Provided data START
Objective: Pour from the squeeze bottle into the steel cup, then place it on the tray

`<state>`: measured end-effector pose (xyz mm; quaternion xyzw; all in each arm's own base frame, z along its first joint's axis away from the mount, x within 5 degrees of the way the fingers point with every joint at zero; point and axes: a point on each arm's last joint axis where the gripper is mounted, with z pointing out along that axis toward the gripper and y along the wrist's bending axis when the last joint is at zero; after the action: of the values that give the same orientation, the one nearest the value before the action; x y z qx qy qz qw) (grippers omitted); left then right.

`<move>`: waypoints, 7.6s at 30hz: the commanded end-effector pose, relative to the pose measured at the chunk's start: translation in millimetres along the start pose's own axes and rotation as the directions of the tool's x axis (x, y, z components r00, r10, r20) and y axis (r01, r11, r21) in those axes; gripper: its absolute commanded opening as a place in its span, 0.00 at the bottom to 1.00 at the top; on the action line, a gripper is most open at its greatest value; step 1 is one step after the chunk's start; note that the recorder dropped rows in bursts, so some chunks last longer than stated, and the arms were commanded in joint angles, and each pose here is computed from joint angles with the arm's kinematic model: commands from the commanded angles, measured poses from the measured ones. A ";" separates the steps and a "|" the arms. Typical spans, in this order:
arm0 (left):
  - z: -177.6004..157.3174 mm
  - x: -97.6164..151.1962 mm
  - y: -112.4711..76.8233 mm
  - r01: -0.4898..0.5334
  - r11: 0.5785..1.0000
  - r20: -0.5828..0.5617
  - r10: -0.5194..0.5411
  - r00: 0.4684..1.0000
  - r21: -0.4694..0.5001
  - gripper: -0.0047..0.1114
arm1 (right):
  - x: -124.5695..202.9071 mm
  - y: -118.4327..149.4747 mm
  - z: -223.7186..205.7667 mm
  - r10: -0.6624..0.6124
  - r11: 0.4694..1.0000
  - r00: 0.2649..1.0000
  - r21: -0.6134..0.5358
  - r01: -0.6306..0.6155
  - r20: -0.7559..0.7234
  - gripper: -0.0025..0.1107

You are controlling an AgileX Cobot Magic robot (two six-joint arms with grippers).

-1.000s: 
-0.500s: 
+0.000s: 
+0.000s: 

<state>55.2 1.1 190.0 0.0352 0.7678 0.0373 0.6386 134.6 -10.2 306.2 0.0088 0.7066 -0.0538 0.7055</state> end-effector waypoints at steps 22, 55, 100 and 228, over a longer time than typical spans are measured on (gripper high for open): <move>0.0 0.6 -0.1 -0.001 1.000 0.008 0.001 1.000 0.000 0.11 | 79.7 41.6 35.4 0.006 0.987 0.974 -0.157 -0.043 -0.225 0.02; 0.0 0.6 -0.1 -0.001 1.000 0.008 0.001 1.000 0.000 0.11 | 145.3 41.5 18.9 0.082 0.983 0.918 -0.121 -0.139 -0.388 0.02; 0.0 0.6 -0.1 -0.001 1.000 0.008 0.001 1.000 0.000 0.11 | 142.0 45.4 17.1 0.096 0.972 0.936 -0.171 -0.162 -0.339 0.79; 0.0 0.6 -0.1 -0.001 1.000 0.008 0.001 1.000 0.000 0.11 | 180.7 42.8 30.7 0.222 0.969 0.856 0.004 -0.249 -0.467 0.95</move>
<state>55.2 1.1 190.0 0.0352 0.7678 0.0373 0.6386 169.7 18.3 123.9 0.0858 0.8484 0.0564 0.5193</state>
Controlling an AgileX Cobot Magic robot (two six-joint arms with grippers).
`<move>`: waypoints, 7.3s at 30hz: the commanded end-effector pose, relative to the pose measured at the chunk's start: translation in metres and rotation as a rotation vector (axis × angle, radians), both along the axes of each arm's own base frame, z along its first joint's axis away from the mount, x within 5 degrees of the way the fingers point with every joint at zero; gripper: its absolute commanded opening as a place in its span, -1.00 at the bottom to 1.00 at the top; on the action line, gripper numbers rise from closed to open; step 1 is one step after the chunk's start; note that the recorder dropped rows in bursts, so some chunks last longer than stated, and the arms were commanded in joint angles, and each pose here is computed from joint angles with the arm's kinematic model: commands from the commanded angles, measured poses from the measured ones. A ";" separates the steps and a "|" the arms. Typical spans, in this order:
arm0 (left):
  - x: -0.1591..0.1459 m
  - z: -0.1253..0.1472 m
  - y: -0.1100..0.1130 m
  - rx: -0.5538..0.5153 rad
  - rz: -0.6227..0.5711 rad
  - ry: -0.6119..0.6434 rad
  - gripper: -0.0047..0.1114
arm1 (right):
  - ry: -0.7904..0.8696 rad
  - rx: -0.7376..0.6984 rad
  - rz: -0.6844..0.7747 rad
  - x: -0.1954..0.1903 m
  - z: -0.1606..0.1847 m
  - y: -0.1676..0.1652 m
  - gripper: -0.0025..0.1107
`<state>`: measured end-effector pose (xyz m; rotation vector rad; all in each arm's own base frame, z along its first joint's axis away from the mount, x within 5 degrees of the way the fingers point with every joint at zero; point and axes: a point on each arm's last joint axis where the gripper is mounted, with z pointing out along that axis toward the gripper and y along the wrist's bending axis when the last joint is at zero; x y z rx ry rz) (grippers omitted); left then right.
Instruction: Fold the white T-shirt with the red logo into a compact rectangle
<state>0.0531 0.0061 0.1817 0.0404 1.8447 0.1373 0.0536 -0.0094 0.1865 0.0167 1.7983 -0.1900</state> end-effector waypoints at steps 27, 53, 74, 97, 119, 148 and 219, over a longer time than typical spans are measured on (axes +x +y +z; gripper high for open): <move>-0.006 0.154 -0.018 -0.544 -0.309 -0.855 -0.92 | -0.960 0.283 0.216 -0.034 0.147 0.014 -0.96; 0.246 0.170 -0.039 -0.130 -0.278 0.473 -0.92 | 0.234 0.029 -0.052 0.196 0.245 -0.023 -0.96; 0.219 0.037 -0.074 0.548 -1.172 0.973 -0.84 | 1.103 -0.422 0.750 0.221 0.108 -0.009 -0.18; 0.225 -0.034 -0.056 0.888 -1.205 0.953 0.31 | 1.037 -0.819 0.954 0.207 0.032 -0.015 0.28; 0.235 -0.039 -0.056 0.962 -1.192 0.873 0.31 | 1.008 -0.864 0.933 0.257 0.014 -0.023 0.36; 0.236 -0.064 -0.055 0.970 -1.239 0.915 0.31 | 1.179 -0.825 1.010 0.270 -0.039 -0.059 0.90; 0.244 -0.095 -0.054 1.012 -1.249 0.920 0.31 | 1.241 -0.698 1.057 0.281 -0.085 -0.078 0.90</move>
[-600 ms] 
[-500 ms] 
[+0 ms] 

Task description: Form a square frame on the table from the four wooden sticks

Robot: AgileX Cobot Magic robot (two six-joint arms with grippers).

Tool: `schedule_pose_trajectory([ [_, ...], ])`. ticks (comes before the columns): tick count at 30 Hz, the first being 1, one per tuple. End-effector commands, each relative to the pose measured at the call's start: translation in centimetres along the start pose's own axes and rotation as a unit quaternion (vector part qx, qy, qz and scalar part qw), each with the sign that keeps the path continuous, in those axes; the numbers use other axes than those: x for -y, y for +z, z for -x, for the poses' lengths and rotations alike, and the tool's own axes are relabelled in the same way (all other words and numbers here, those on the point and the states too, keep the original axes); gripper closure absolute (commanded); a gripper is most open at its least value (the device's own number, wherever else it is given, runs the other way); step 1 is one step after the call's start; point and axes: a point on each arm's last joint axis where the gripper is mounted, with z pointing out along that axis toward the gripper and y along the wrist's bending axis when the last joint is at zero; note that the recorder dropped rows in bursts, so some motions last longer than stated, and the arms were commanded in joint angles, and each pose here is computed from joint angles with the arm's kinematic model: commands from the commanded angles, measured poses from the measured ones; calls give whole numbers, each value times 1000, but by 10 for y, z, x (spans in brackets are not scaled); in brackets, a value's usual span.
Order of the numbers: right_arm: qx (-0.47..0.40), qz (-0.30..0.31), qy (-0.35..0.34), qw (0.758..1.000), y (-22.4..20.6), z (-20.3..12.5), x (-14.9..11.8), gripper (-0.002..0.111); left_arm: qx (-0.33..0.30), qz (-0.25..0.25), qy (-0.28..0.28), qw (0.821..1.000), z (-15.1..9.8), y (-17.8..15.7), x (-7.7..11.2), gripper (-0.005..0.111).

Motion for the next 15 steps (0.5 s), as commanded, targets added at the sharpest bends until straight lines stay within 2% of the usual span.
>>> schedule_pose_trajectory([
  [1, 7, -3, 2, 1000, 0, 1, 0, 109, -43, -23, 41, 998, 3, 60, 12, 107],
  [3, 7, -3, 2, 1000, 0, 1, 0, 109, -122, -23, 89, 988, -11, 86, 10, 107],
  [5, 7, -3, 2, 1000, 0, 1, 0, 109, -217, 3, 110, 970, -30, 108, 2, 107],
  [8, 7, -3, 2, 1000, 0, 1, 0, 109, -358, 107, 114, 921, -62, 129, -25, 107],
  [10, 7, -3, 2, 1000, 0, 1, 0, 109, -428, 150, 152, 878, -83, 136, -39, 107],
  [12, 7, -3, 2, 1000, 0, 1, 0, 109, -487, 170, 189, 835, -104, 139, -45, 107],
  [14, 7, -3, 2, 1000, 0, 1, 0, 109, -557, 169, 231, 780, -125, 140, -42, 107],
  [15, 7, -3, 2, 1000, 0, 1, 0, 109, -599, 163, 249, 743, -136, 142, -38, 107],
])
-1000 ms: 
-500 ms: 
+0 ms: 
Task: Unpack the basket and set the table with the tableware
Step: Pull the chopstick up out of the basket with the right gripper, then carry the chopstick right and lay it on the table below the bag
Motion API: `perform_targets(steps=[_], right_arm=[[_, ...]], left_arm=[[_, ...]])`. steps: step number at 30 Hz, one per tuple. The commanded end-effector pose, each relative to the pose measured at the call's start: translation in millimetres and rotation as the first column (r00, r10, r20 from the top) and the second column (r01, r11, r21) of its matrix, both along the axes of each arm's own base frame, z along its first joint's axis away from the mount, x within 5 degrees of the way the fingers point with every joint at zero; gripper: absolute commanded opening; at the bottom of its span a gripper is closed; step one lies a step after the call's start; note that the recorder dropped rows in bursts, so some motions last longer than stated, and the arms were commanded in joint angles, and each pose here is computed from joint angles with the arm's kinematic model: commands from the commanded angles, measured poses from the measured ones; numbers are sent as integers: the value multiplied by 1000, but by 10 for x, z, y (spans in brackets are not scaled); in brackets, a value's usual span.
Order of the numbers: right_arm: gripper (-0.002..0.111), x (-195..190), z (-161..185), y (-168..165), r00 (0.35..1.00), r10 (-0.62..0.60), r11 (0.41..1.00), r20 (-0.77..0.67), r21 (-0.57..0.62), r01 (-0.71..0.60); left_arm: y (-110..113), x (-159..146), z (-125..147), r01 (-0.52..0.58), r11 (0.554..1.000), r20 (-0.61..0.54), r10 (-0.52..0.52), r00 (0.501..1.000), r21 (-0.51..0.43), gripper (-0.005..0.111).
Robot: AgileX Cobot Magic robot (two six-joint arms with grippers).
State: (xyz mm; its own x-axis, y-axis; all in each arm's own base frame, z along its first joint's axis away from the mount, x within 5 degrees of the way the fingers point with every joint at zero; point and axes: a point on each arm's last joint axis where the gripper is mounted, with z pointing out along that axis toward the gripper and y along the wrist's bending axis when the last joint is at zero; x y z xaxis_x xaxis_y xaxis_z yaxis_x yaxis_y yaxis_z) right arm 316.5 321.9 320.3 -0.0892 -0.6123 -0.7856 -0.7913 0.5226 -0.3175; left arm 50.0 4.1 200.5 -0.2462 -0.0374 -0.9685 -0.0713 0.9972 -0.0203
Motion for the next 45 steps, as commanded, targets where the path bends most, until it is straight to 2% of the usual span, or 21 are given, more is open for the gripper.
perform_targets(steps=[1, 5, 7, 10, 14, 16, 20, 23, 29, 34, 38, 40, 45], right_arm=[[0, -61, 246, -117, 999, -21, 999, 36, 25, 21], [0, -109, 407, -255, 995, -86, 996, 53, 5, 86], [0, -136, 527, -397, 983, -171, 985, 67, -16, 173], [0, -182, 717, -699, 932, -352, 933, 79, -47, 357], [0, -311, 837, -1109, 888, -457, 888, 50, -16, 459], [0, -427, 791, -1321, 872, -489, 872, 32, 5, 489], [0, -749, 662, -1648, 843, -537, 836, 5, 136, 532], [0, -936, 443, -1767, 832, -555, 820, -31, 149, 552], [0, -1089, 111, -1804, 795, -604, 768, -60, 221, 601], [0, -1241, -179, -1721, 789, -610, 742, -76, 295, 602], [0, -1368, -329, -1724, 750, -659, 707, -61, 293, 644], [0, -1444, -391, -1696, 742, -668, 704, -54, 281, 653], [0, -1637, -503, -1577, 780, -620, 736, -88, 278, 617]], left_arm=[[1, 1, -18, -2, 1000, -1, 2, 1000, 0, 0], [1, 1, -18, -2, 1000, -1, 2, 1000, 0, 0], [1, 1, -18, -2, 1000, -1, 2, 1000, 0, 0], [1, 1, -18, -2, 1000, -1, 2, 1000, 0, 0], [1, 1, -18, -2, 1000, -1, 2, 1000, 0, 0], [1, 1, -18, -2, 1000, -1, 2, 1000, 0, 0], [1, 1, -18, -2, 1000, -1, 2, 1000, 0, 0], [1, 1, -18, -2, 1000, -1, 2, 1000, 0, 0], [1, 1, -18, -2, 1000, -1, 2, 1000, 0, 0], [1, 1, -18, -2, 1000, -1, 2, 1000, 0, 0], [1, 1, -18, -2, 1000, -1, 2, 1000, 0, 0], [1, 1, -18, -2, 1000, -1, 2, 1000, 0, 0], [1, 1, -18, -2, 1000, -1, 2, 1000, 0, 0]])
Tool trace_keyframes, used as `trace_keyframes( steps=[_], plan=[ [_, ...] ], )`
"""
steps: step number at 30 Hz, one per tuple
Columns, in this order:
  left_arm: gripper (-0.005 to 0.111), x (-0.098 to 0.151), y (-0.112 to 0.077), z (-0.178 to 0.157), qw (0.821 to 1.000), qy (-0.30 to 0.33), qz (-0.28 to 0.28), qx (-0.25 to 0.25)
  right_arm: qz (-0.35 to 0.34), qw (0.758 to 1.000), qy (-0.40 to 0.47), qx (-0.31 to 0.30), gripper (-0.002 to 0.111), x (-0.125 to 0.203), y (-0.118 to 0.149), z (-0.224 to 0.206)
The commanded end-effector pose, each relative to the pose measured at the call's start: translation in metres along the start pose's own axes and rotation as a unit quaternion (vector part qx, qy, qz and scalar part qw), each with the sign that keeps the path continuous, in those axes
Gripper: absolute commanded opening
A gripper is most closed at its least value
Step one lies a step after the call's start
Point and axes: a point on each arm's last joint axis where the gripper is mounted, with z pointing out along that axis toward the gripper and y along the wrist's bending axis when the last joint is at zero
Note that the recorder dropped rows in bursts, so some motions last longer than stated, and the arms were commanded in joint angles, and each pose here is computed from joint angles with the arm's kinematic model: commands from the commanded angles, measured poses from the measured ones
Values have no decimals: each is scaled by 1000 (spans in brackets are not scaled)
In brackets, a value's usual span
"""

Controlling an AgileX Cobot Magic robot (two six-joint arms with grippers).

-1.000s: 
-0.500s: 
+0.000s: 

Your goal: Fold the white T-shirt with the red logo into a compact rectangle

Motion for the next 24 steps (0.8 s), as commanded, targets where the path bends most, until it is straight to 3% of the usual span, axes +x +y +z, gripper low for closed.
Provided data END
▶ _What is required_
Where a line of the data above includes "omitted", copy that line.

▶ _Completed task_
`<state>`: measured end-effector pose (xyz mm; quaternion xyzw; all in each arm's own base frame, z along its first joint's axis away from the mount, x within 5 degrees of the way the fingers point with every joint at zero; point and axes: a point on each arm's last joint axis where the gripper is mounted, with z pointing out along that axis toward the gripper and y along the wrist's bending axis when the last joint is at zero; after the action: of the values that give the same orientation, the one nearest the value before the action; x y z qx qy qz qw) (grippers omitted); left then right.
`<state>`: measured end-effector pose (xyz m; rotation vector rad; all in each arm's own base frame, z along its first joint's axis away from the mount, x within 5 degrees of the way the fingers point with every joint at zero; point and axes: a point on each arm's last joint axis where the gripper is mounted, with z pointing out along that axis toward the gripper and y along the wrist's bending axis when the last joint is at zero; x y z rx ry rz) (grippers omitted); left then right.

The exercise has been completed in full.